There are a lot of people in the world, and a lot of different ways to lead your life.  Some people let themselves get caught in emotional eddies and live their lives in a sort of tragic, self-destructive, self-perpetuating tragedy.  And you're lining yourself up to be one of those people.  

Do you want to be a 30 year old who is still broken up over a woman who disappeared from his life, long ago, and when she left you gave her so much of your self worth you don't have enough left to care about someone else? Because that's where you're heading.  

You'll falling for the traps that used to catch me -- a feeling that you're needed, that you're special, that even if you're not dating your more important in her life that other people, other friends, even her dates.  And what makes it so convincing is that it's really true.  She means it, every word of it -- while she's in the room with you.  

It's an important distinction.  She's not lying, but the truth changes when someone else is in the room -- not because she's a bad person, but because she's a needy mess, and will cling to the nearest source of emotional support she can find.  

That's not love, no matter how heady it is.  It's a sort of vampirism.  

And, the bottom line is, she'll never want you.  She's never going to turn around and set her sights on you BECAUSE SHE ALREADY HAS YOU.  You gave her your heart and soul already, and in the end that just makes you too easy, to safe, and not interesting enough.  

But.  If you leave.  If you get the hell out of her mother's house and get your own life going, you own friends, your own feet back on the ground, where they belong -- then maybe you'll be ready to be won again -- and who knows, it might be her, coming back to see what she lost, or maybe it'll be someone better, someone who is looking for someone she can give back to as much as she takes.  

I spent years -- too many to count (I'm almost 37, started dating at 17, you do the math, it ain't hard)  and I've spent years and years orbiting a few women very much like the one you've described.  When you in the room with them it's like the whole world is on fire.  It's amazing.  And while you're not together, you're still thinking about her -- probably having imaginary conversations with her in the shower, writing pages and pages in your journal about her. But all that time you're thinking about her, she isn't thinking about you.  She's thinking about whomever else is in the room with her, and how she can get the attention she craves out of the person she's with.  

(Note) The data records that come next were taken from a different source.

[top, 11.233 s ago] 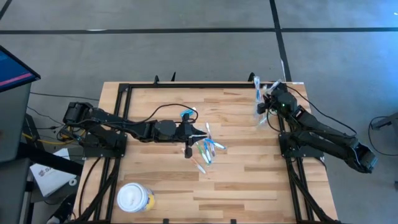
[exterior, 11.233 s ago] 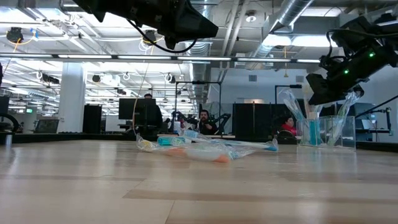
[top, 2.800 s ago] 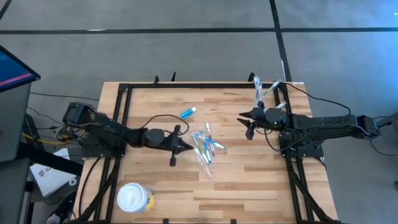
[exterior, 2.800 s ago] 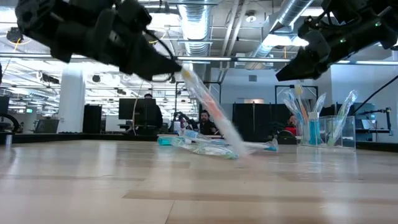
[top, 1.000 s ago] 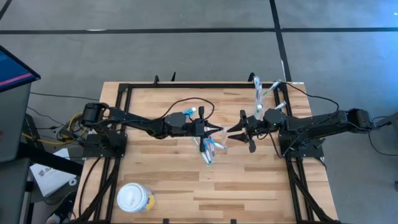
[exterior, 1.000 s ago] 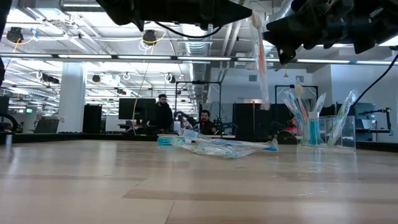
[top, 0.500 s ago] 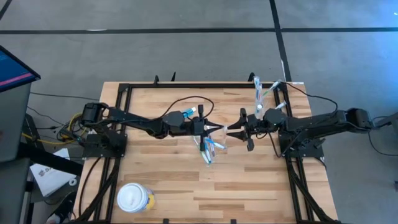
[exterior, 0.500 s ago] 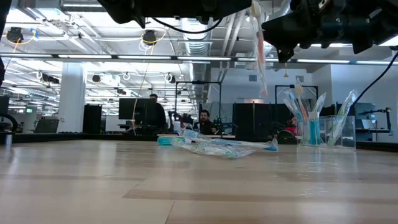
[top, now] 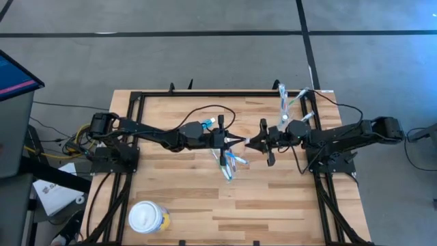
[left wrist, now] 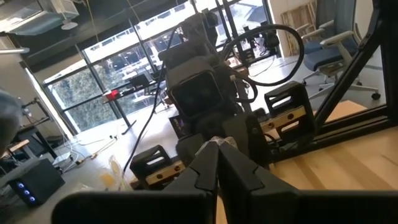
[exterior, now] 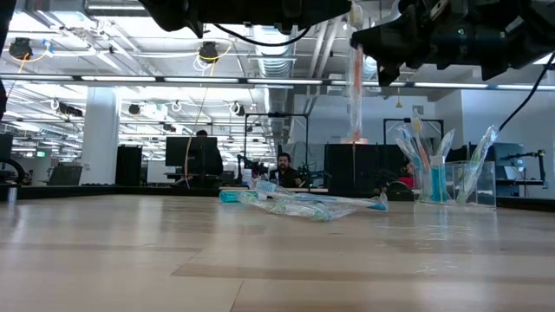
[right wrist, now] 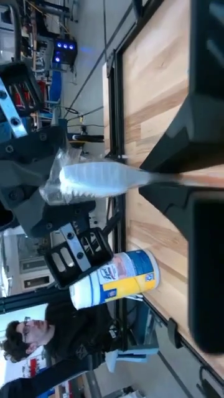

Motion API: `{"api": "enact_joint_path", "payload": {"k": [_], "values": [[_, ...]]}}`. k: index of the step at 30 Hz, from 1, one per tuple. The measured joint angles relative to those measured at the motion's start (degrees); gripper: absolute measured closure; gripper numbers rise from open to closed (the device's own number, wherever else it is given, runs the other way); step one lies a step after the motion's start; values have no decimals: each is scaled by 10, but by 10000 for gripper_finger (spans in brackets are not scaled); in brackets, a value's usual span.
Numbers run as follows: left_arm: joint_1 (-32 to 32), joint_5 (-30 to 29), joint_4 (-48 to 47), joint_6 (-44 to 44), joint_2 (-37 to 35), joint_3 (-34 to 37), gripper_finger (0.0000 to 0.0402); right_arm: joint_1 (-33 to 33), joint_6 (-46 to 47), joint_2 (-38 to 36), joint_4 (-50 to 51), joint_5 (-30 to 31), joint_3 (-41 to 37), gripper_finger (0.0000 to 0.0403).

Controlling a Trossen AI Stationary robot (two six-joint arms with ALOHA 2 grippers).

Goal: Pick & Place toothbrushing station
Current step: Put the orange toothbrush into the transparent organizer

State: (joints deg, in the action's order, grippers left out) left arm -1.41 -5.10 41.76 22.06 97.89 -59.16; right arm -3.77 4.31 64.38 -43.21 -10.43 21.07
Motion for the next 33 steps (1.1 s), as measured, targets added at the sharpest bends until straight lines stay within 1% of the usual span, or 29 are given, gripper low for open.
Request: {"api": "enact_joint_path", "payload": {"k": [2, 4, 10, 12, 16, 19, 24, 26, 29, 33], "values": [[0, 0, -3, 0, 0, 0, 401, 0, -8, 0, 2, -1, 0, 391], [0, 0, -3, 0, 0, 0, 401, 0, -7, 0, 7, -1, 0, 388], [0, 0, -5, 0, 0, 0, 399, 0, -4, -2, 10, 0, 0, 396], [0, -12, -4, 0, 0, 0, 395, 0, -4, -4, 12, 0, 0, 398], [-2, -63, -12, 0, 0, 0, 384, 0, -4, -10, 21, 2, 0, 399], [-2, -76, -38, 0, 0, 2, 373, 0, -4, -25, 56, 33, 0, 400], [-4, -77, -37, -2, 0, 23, 360, 0, -13, -71, 110, 74, -2, 401], [-4, -77, -37, -14, 0, 29, 357, 1, -13, -94, 112, 89, -12, 401], [-4, -77, -36, -30, 0, 38, 355, 0, -10, -134, 134, 130, -35, 401], [-9, -79, -35, -43, 0, 46, 357, 3, 4, -200, 214, 190, -39, 401]]}}
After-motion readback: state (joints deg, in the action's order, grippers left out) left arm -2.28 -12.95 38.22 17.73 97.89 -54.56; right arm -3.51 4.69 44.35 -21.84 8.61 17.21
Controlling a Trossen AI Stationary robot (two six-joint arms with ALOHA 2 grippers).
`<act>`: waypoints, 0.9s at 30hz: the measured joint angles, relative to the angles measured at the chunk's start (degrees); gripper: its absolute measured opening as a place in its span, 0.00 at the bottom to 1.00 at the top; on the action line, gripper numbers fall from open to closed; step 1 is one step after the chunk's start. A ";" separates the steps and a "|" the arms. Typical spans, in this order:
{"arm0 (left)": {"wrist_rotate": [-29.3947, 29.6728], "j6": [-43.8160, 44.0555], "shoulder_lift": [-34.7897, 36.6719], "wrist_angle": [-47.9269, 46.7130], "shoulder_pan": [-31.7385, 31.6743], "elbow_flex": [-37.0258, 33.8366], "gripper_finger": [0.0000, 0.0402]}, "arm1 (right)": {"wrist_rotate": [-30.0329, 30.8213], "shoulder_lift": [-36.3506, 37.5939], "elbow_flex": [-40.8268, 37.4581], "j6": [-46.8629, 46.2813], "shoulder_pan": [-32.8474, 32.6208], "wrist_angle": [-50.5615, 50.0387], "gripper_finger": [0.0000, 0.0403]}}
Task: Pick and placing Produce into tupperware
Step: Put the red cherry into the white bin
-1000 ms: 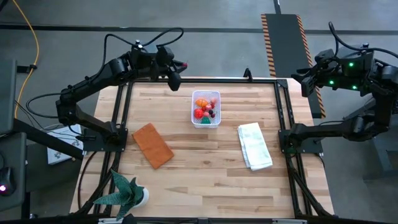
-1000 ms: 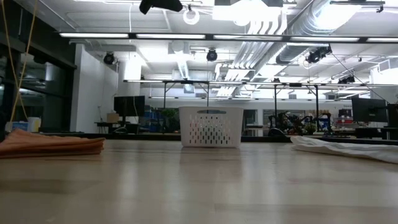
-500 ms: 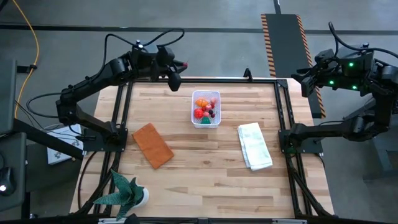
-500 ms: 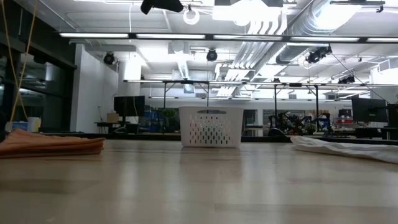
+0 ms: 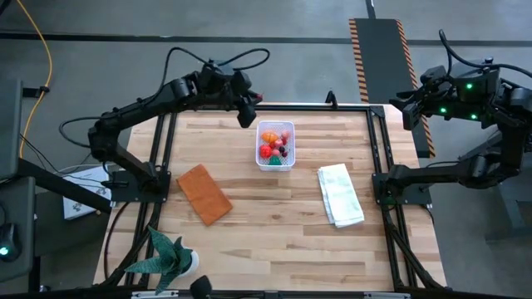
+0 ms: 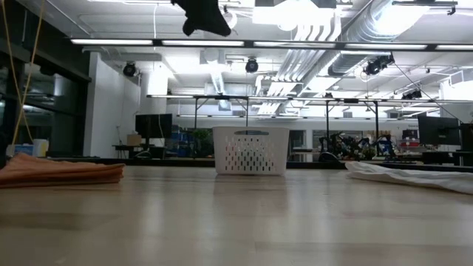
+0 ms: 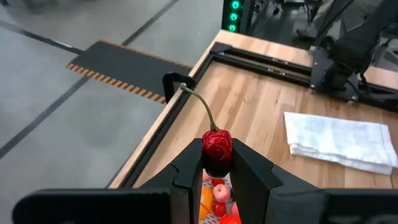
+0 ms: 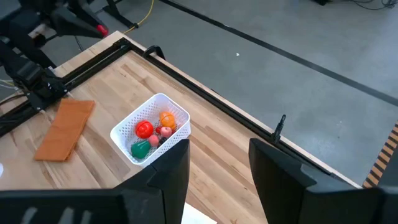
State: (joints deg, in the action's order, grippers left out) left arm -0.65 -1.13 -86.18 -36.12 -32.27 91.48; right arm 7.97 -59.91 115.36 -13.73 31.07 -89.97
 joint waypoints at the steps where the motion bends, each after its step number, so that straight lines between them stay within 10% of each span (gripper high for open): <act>1: -0.26 -0.02 -0.46 0.02 0.00 0.00 0.16 | 0.00 0.00 0.01 0.29 0.02 0.00 0.39; 14: -2.62 -0.10 -5.91 -0.59 0.00 1.70 0.16 | 0.00 -0.01 -0.01 2.24 0.02 -0.02 0.39; 27: -3.45 -3.07 -17.19 -14.92 0.00 21.56 0.16 | 0.00 -0.01 -0.01 3.59 0.02 -0.03 0.39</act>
State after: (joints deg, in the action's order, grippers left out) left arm -4.10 -4.20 -103.37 -51.04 -32.27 113.04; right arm 7.97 -59.92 115.35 -10.14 31.09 -90.00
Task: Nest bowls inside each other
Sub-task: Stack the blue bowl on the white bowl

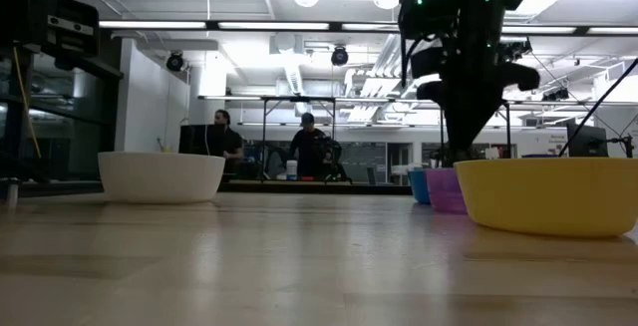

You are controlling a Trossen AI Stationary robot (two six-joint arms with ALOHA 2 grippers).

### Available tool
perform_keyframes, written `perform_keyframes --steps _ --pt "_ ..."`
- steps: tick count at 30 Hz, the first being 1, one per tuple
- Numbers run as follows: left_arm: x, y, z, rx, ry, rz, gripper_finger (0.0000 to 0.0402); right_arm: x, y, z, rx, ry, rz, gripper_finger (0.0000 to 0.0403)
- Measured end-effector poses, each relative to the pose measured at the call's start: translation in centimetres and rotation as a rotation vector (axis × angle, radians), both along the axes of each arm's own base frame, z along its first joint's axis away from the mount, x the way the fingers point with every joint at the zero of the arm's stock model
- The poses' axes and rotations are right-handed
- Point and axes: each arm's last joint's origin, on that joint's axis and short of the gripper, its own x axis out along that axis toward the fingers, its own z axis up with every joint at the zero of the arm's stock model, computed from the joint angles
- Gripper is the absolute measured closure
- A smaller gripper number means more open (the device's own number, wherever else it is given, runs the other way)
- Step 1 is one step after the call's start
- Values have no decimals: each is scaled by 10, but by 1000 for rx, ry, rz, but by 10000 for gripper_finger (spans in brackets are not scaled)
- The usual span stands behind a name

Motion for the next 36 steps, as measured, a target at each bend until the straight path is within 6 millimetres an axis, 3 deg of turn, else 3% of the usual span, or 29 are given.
perform_keyframes --steps 10,21,30,36 --pt "0 0 0 0 0 0 352 -7 -41 -1 -28 -46 -198 322" --pt "0 0 0 0 0 0 352 -19 -73 -10 -17 -24 -332 322" --pt "0 0 0 0 0 0 352 -17 -88 -28 -6 12 -365 322" --pt "0 0 0 0 0 0 352 -17 -93 -28 -20 -5 -381 322"
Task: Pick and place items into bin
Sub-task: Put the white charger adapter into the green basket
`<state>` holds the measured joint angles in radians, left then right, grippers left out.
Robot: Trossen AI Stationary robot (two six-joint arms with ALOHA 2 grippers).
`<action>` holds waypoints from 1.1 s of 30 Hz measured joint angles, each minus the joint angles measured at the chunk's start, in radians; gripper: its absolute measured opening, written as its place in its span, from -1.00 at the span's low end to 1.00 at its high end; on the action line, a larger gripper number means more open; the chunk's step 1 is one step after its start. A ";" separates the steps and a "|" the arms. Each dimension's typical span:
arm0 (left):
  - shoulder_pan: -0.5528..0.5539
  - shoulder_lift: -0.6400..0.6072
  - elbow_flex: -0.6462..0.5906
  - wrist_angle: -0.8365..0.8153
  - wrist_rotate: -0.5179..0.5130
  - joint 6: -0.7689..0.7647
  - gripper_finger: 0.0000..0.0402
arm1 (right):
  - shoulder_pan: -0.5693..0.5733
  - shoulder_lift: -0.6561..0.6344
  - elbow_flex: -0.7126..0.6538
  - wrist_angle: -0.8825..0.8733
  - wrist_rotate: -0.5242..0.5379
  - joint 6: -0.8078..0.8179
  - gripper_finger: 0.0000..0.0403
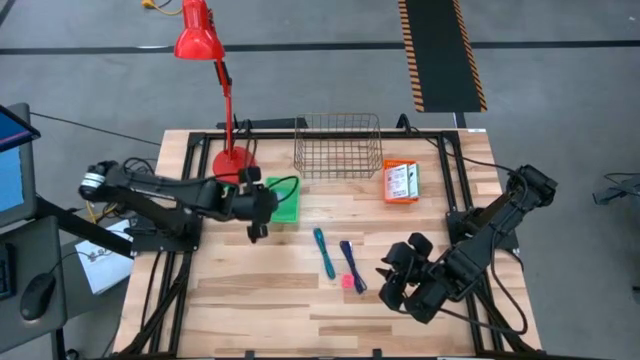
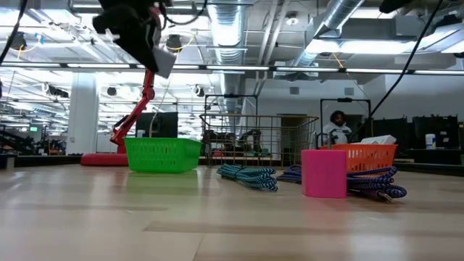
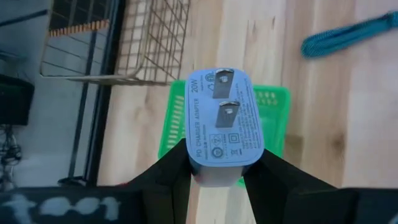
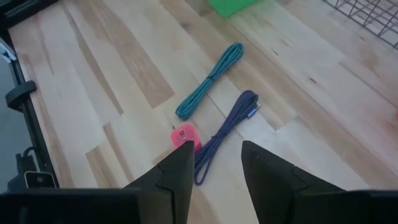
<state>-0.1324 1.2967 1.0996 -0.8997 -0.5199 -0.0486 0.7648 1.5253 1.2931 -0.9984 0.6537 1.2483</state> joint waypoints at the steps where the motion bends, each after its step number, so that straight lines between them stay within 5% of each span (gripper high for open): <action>1: 0.013 0.010 -0.002 0.001 0.008 0.012 -0.47 | -0.002 0.000 0.000 0.006 0.000 0.000 -0.37; 13: 0.128 0.099 -0.051 0.000 0.110 0.114 -0.41 | -0.002 0.000 0.000 0.037 -0.001 0.008 -0.36; 33: 0.169 0.098 -0.051 0.072 0.194 0.210 -0.36 | -0.002 0.000 0.000 0.043 -0.001 0.008 -0.20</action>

The longer you sit around, mooning over her, especially in her mother's house, the less likely you make it that any sort of relationship will ever really happen between you too.  Break out.  Get some loans and get a crappy apartment above a pub.  Or live in the dorms. 

The question I started off trying to get around to asking is this:  Do you want to turn into a 40 year old sad sack who spent his whole life loving a woman he could never have.  Life isn't a movie.  The ones we love don't come back if you wait long enough.  That's the exception, not the rule.  More often than not they never come back.

Start over, dude.  Get out and live your own life, and see what else is out there. 

-rg


----------



## Ankh-Morpork Guard (Aug 23, 2004)

Radiating Gnome said:
			
		

> You'll falling for the traps that used to catch me -- a feeling that you're needed, that you're special, that even if you're not dating your more important in her life that other people, other friends, even her dates.  And what makes it so convincing is that it's really true.  She means it, every word of it -- while she's in the room with you.
> 
> It's an important distinction.  She's not lying, but the truth changes when someone else is in the room -- not because she's a bad person, but because she's a needy mess, and will cling to the nearest source of emotional support she can find.
> 
> That's not love, no matter how heady it is.  It's a sort of vampirism.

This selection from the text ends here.